I love the scent of a freshly opened can of tennis balls. I want people to know the tone and vibe of the scent from the graphics on the bottle, I want people to understand exactly what we’re trying to make.
Q: What else are we smelling in there that’s not in your list of notes?
JM: Right up front is a bit of lemon and a little bit of grapefruit. I really needed something to cut that initial blast of green. It’s hard to tone down some of those green notes, and grapefruit does that and it helps maintain the sporty vibe. And lemon is very diffusive, especially in the top notes. Then there are lots of woods. The woods really help make that tennis ball accord—cedar and vetiver together with a little bit of oakmoss really helped. There’s a little bit of smoke in the tennis ball idea, too. The cedar I am using in particular is very 'pencil-shaving and smoky,' it's excellent. And there’s also a little bit of the component called methyl laitone, which is a creamy coconut note, which helps the green note thicken up as opposed to being quite so sharp. Then the clay court accord is a hefty dose of benzoin with some light florals. The benzoin and vetiver add a depth of warmth.
Q: That's what I enjoy about the artistic side of perfume: It’s interested in what lies on the margins of beauty rather than what’s safely within the confines of it.

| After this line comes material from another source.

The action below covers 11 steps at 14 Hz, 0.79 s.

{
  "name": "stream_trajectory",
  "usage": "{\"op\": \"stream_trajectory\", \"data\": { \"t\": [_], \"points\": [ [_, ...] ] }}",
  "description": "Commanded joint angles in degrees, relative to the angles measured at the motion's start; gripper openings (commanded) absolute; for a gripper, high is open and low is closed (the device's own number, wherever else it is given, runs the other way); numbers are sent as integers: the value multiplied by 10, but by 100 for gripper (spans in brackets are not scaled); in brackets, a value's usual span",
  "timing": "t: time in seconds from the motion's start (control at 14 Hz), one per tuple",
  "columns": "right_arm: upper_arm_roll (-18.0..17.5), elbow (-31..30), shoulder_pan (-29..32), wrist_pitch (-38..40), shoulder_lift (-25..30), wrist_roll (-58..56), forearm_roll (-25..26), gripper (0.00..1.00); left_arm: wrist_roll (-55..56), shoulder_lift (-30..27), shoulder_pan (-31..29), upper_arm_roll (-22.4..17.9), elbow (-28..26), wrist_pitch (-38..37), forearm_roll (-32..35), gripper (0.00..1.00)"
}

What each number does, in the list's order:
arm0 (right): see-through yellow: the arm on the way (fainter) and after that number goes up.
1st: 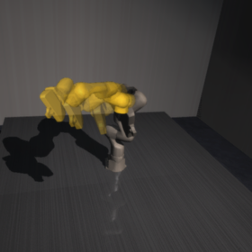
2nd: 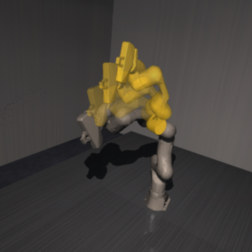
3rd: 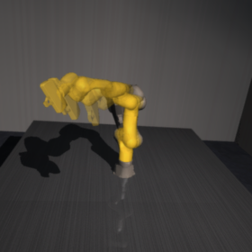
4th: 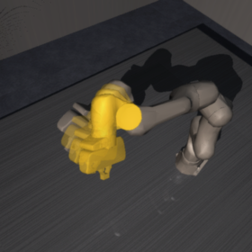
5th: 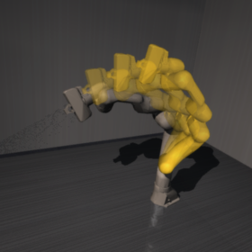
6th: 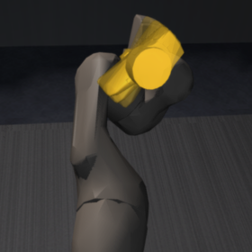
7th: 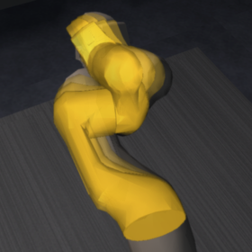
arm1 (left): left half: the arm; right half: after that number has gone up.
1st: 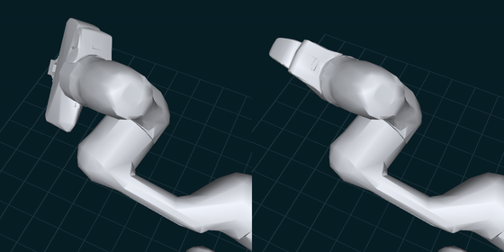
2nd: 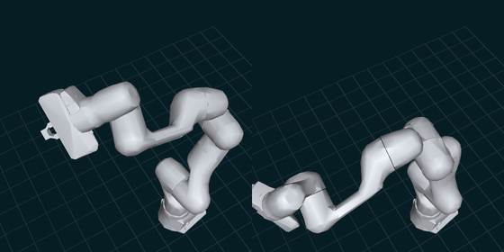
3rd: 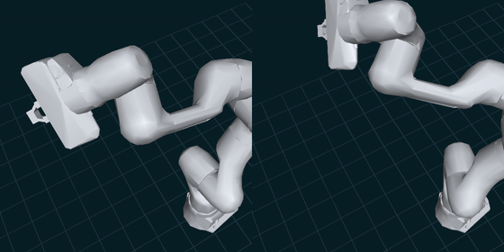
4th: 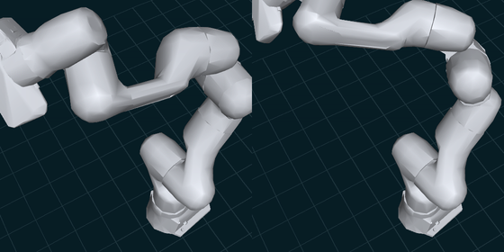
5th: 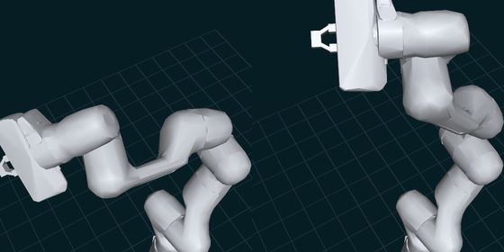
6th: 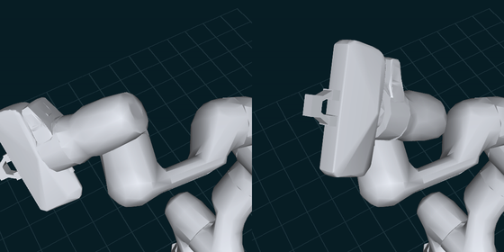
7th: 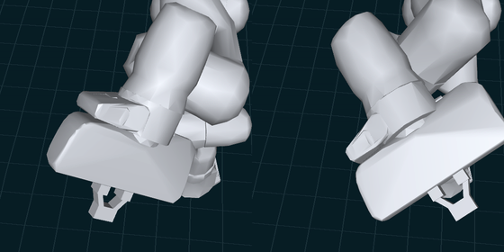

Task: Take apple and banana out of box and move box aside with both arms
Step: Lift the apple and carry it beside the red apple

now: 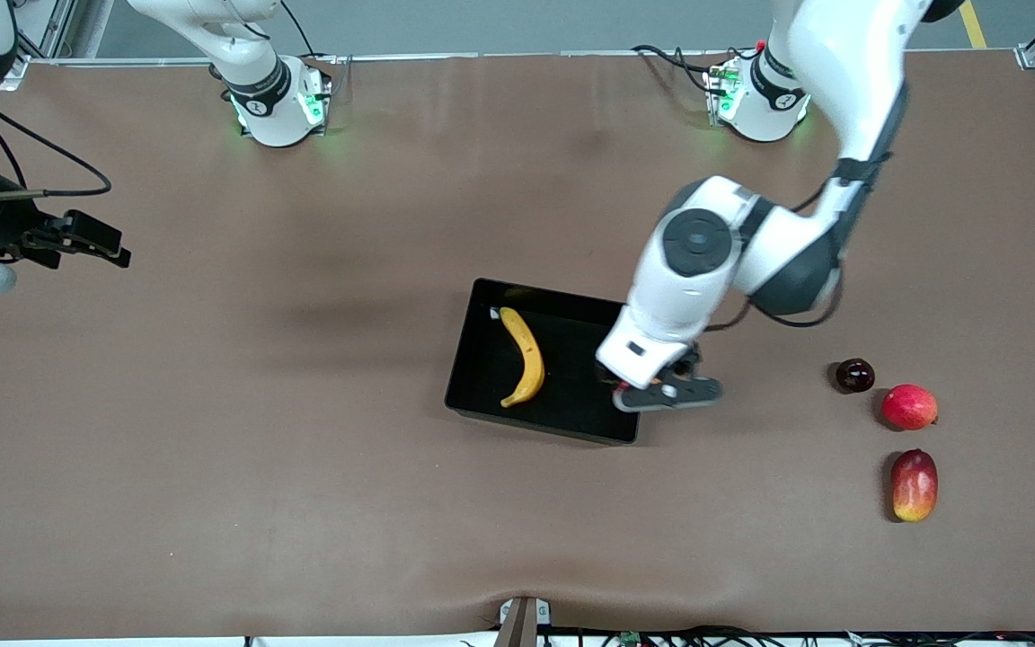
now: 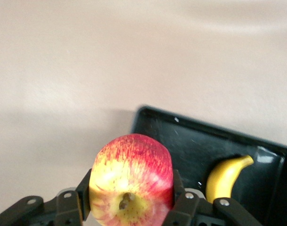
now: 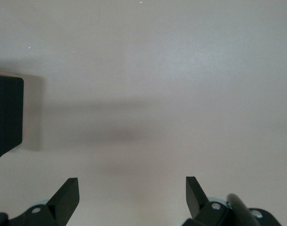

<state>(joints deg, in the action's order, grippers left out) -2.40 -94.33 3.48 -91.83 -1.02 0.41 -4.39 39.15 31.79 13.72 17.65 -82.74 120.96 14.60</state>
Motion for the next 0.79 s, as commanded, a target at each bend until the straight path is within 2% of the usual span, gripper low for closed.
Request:
{"op": "stream_trajectory", "data": {
  "t": [0.0, 0.5, 0.71],
  "points": [
    [-4, 10, 9, 5, -2, -6, -11, 100, -66, -3, -55, 5, 2, -5, -15, 0],
    [-4, 9, 7, -1, -3, -6, -11, 100, -232, 50, -204, 0, -13, 2, -9, 0],
    [-4, 10, 6, -3, -4, -5, -11, 100, -270, 78, -252, -1, -9, 15, -4, 0]
  ]
}}
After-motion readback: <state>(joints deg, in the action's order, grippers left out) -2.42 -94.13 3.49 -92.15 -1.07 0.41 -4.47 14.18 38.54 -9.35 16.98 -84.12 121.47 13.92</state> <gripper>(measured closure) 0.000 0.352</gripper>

JM: I really love that idea. There’s no such thing as perfect beauty. Maybe there are moments when something is absolutely perfect, but it’s not going to be perfect all of the time. And so beauty is finding those moments—and those scents, if we’re going to use the scents as an example. The Soft Lawn is perfect for one particular moment in time, and part of that is because it’s not perfect.
Q: So now that you’ve had this successful launch, what’s next for you?
JM: My main goal is simply to keep doing this. I love it. I love talking about it. I love creating these fragrances. As long as I can keep doing it, I think I’ll be really happy.
Q: Your first collection is based on authors. Are subsequent ones going to be based on authors, too?
JM: Well, I love the authors and I want to keep doing authors. We’ve played with different ideas of books, like having one author write a trilogy of three scents, but I’m not sure what will come next. The scent will always come first, and then we’ll play with the concepts after.
Q: Are you wearing any fragrance today?
JM: I’m actually wearing Oud 27 from Le Labo. I wore it yesterday, too. I totally love it.
Q: Last miscellaneous question: What are some of the misconceptions about perfume that drive you crazy?
JM: The idea that synthetics components are "bad" really drives me up the wall. What else would drive me up the wall? I guess not too much. My whole aim is really to have fun, so I don’t get too upset about much.